You may be hard-pressed to find a legal transmitter to carry a TV signal or a block of satellite frequencies. Coax may be your only choice unless someone sells a transmitter that converts channel 3/4 to an unallocated frequency and a receiver that converts the signal back to channel 3/4.
The idea of running coax under the street through a culvert may be the best option. BTW, does Dish have any restrictions on multiple dwellings sharing one dish?
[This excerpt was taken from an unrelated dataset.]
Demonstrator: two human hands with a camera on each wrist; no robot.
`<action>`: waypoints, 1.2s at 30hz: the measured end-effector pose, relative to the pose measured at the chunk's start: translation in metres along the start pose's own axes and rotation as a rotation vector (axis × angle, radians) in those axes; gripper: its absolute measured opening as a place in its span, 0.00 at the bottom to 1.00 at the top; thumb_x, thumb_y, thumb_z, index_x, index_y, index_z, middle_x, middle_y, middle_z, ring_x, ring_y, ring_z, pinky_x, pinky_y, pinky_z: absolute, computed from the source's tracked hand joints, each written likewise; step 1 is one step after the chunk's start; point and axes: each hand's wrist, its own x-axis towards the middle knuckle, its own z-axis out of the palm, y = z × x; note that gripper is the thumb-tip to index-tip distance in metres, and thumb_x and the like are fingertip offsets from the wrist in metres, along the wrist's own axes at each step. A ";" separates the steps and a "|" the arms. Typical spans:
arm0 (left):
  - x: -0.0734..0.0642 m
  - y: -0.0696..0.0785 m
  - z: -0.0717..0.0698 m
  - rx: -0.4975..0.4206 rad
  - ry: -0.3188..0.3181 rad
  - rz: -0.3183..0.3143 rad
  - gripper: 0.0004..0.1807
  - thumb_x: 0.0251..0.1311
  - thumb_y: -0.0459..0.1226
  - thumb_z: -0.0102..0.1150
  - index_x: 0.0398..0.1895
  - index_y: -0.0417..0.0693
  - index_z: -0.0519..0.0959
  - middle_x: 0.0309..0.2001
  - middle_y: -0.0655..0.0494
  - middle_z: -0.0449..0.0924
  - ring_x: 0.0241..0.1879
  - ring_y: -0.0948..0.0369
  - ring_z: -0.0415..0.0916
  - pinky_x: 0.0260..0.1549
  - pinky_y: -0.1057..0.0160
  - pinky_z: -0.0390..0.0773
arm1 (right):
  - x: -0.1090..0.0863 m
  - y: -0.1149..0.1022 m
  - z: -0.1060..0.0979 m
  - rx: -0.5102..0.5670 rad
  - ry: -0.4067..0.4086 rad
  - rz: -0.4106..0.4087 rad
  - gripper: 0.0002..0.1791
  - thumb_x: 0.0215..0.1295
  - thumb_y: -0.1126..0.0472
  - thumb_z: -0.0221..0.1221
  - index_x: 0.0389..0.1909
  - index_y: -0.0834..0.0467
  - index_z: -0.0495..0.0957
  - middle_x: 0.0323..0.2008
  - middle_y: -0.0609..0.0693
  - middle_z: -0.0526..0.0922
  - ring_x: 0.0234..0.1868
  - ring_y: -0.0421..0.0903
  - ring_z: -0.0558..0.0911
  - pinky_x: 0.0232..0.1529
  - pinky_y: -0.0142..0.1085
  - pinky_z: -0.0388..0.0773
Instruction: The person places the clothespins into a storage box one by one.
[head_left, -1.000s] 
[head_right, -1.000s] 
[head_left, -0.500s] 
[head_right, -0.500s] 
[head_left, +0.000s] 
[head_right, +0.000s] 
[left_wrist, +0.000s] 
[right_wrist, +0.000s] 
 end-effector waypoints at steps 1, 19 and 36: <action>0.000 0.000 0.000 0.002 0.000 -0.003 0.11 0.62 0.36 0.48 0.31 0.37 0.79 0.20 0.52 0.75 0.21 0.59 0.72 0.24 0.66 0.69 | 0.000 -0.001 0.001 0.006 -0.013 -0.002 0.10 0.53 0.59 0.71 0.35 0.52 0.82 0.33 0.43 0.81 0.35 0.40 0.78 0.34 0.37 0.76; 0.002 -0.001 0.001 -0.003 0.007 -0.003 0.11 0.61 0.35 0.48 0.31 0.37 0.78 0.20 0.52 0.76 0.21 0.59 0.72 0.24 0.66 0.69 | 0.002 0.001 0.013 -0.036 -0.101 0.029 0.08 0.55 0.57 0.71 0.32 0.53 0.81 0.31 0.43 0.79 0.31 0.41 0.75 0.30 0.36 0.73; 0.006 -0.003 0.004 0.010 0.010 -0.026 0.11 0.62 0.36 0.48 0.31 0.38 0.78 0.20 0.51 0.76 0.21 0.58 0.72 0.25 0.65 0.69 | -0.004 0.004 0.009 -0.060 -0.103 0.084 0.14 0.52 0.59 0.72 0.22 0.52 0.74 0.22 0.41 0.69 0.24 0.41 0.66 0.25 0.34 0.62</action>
Ok, some people aren't reading the sarcasm in the first part of my post... It was meant as a maybe-not-so-obvious joke...
 
SatinKzo said:
Ok, some people aren't reading the sarcasm in the first part of my post... It was meant as a maybe-not-so-obvious joke...
I can appreciate your sarcasm in a thread that reads like one big April Fool's joke.
In my ham radio days, I encountered people who actually believed "It's only illegal if you get caught." A CBer in the area with a fat amp was messing up everyone's TVs and cordless phones so the neighbors all looked at my big antenna and assumed it was me.
I should have taken the post in the way you meant it. ;)
 
No hard feelings. I was hoping people would obviously see that this is gonna be a big task to make it work and probably cost more money than it is worth. Plus the fact that anyone trying to broadcast is a licensed spectrum is breaking the law.
 
jstowe said:
We have full line of sight between our houses. Are there any solutions for this type of situation (essentially rebroadcasting the raw, undecoded signal received by the LNBs over a point-to-point wireless link)?
Any help is appreciated.

I use 2.4 gHz wireless transmitters/receivers to send the signal from my DirecTV receiver to any TV in my house. There are only two of us we we have two DirecTV hookups. I feed the Audio/Video from one of them to a transmitter and use receivers on TVs in the kitchen & bedrooms. They say it has a range of 400 feet, so house to house I am not sure how it would work. The more obstacles between the receiver and transmitter the lower the transmission distance is. The receiver/transmitters will also control an IR remote so you could leave the receiver box at your house and just have to put the receiver at hers. Then just plug the audio/video output of the receiver into her TV.

This is the units I am using: http://www.bhphotovideo.com/bnh/controller/home?O=productlist&A=details&Q=&sku=330515&is=REG

There are many different transmitter/receivers to do this, but this is what I use.